【ドイツ 演劇】MOTHERS - A SONG FOR WARTIME (『母親たち――戦争の時代のための歌』、コンセプト・演出:マルタ・グルツニカ)――2025年2月24日マクシム・ゴーリキー劇場 Maxim Gorki Theater
Konzept und Regie: Marta Górnicka(コンセプト・演出:マルタ・グルツニカ)
観劇日:2025年2月24日
初演日:2023年9月29日(Teatr Powszechny Warschau ポーランド、ワルシャワ)
※フランス初演: 2023 年 4 月 10 日(Maillon, Théâtre de la Ville de Strasbourg)
※ドイツ初演: 2023 年 4 月 11 日(マクシム・ゴーリキー劇場)
今年もまたゴーリキー劇場にきた。
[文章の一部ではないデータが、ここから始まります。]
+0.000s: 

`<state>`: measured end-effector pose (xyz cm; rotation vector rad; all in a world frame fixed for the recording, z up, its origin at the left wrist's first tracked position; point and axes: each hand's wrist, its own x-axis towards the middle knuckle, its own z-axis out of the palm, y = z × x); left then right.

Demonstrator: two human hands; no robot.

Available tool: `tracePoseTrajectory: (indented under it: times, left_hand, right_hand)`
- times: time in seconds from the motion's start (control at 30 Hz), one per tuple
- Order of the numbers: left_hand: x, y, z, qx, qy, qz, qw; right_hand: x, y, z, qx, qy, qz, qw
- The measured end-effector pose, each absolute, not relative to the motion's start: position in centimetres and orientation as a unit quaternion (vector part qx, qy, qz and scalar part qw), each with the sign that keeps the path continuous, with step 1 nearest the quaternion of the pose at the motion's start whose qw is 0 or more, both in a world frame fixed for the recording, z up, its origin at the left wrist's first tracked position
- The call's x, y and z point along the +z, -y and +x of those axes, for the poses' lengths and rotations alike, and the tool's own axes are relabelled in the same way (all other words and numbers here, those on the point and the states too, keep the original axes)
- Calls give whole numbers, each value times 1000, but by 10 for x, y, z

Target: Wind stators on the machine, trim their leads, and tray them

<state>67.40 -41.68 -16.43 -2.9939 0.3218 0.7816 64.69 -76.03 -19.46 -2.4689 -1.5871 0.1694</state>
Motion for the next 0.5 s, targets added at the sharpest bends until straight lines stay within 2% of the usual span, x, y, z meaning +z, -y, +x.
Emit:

本作は橋本さんがイチオシしてくれた作品である。昨年は都合がつかなかったが、今回は月曜日に公演があってすべりこませることができた。平日の夜にバンバン公演やってるのは有難い。運よく最前列、カミテから二席目を確保できた。
開演時刻になっても劇場に入ることはできない。これはそういう演出らしく、時間になってから観客は舞台に入って客席に座るという趣向である。舞台には三角形に整列した出演者たちが、観客が座るまで動かずに待機している。客席の中央に演出家のマルタ・グルツニカがいて、コーラスや動きの指揮をとる。舞台は八百屋になっている。じつは学生の頃、八百屋舞台で似たような演出を俳優として経験したことがあって、これが結構たいへんである。けれども、終始乱れることなく、行為は遂行される。
出演者たちは、Überlebende / survivors 生き残ったもの、と紹介されている。現在ポーランドに住む、ウクライナやベラルーシ出身の女性たちには、様々なバックグラウンドが窺える。歌唱はウクライナの伝統に基づいたものらしい。衣装は決して着飾ったものではなく、日常的な動きやすい服装である。「その人がそこにいる」という印象だった。
言語は、ポーランド語、ウクライナ語、ポーランド語、ドイツ語、英語で、ドイツ語と英語はほぼ字幕。それ以外にも、字幕を使った演出が多数あって、英語・ドイツ語どちらも中途半端な自分にとっては観る姿勢を固めるのに少し時間がかかってしまった。
「どうしてあなたはここにいるの?」
「独りじゃないから」(nicht allein zu sein)
コーラス、独唱、モノローグで構成され、会話といえる場面はほとんどなかったが、この短いやりとりに深く感動した。去年のルームメイトはベラルーシ人で、今のクラスメイトにもベラルーシ人がいる。「SNSは何を使ってるの?」という話になり、「テレグラムを使ってるんだ! 安全だからね!」と言われた。日本では、テレグラムといえば「闇バイトの温床」のイメージなのだが、警察の介入すら弾く暗号化技術は、独裁政権下では限られた「自由の場」になる。陰と陽は、国が違えば簡単に逆転する。それでもここで、何かを創り、発表することがわずかでもポジティヴに働くのなら、まだ世界は最悪ではないと信じられる。人間の想像力というのは貧弱である。しかし、その貧弱な想像力をもってしか、何かを理解することははじめられない。深く心に刻まされた作品だった。なお、同作はベルリン、パリ、ワルシャワのほかに、スペイン、スイス、オーストリアなどヨーロッパをツアーしており、2023年7月19日に、アヴィニョン演劇祭ではReading of libretto (朗読)があった。
余談だが、ゴーリキー劇場のネオンが消えていた。電気代の節約のためなのだろうか。サイネージは点いていたが、フォルクスビューネに続いてやや不穏である。